Spring Game Question

Each day this week LonghornDigest's William Wilkerson and Kevin Flaherty will each give their take on a question leading up to Texas' spring game on April 19.

Today's question: What player are you most interested in watching?


It's really tough to name just one as I'm interested in seeing what several of the offensive linemen have to offer, as well as guys like Shiro Davis, Hassan Ridgeway, Naashon Hughes, and several of the younger defensive backs like Bryson Echols, Antwuan Davis, Adrian Colbert, and Chevoski Collins.

And then there's the obvious go-to of Tyrone Swoopes.

But I'm going with junior college tight end transfer Blake Whiteley because he could be the key to solving Texas' receiving woes at that position.

It might not be the sexy pick but it could be one of the most important as the Longhorns have gotten virtually nothing out of its tight ends in the passing game over the last few seasons, which is just hard to believe given some of the players that have come through in the past.

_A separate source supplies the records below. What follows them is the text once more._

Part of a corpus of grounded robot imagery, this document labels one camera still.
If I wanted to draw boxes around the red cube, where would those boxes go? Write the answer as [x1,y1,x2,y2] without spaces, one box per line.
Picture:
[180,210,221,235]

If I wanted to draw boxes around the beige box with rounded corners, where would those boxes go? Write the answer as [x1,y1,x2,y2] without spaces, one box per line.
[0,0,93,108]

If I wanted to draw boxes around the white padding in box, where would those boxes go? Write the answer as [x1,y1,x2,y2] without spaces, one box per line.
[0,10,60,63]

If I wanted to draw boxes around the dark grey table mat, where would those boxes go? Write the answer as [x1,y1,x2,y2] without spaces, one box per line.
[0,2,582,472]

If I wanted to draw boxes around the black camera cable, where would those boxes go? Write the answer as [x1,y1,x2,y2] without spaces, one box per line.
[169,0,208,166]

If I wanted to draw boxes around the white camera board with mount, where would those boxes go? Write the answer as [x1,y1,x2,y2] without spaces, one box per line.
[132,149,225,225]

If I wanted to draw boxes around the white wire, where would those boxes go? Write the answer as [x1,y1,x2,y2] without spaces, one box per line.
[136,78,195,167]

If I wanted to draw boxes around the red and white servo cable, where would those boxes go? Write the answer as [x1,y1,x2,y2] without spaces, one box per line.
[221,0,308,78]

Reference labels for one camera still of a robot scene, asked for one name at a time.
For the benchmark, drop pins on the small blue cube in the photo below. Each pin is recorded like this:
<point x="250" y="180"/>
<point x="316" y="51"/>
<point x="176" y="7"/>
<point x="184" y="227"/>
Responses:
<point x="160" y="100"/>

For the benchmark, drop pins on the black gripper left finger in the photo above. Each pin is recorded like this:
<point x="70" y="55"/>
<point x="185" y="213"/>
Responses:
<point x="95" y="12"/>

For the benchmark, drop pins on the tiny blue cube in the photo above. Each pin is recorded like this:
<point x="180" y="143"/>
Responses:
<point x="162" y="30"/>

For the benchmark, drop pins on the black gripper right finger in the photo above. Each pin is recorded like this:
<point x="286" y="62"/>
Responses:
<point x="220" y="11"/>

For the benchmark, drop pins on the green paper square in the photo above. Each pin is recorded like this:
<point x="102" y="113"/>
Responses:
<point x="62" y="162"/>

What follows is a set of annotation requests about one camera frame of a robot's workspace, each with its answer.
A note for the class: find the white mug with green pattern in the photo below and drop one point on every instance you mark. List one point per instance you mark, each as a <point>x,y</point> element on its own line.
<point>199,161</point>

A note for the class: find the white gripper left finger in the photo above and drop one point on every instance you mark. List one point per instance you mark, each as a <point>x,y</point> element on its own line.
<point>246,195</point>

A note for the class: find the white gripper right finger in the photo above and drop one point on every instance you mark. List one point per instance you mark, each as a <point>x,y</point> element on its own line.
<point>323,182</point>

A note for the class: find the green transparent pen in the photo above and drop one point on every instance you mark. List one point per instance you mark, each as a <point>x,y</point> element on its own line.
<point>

Charlie Strong has said repeatedly that his TEs have to get better because they are going to play a big role in the passing attack, and Whiteley should be the guy they look to more often than not.

The 6-foot-5, 242-pound Whiteley didn't blow the world away in his one season at Arizona Western Community College with his eight catches for 67 yards and two touchdowns. It's what he did in high school in Vancouver, B.C. (West Vancouver) that should have Bruce Chambers on the edge of his seat though.

Whiteley was simply unstoppable his final two seasons catching 112 passes for 1,828 yards and 22 touchdowns (18 his senior season).

He also grew up playing rugby – his father is South African – so you know he's tough as nails too. If he can live up to his billing as one of the premiere juco TE recruits from 2014, Texas could stretch the field much more than it has been able to in recent memory.

His presence could also be the kick in the pants someone like M.J. McFarland has been waiting for. He didn't catch a pass last season.


It's hard for me to pick just one because I consider these two guys almost linked: Naashon Hughes and Chevoski Collins. Sure, they play different positions. And their routes to Austin weren't the same — Collins was the more heavily recruited of the two, and at times people weren't sure he would pick Texas, while Hughes actually committed to a grayshirt offer early on over full offers from LSU and Oklahoma. Of course, later in the process, Hughes was given a full ride when Texas didn't fill up its scholarship allotment as planned.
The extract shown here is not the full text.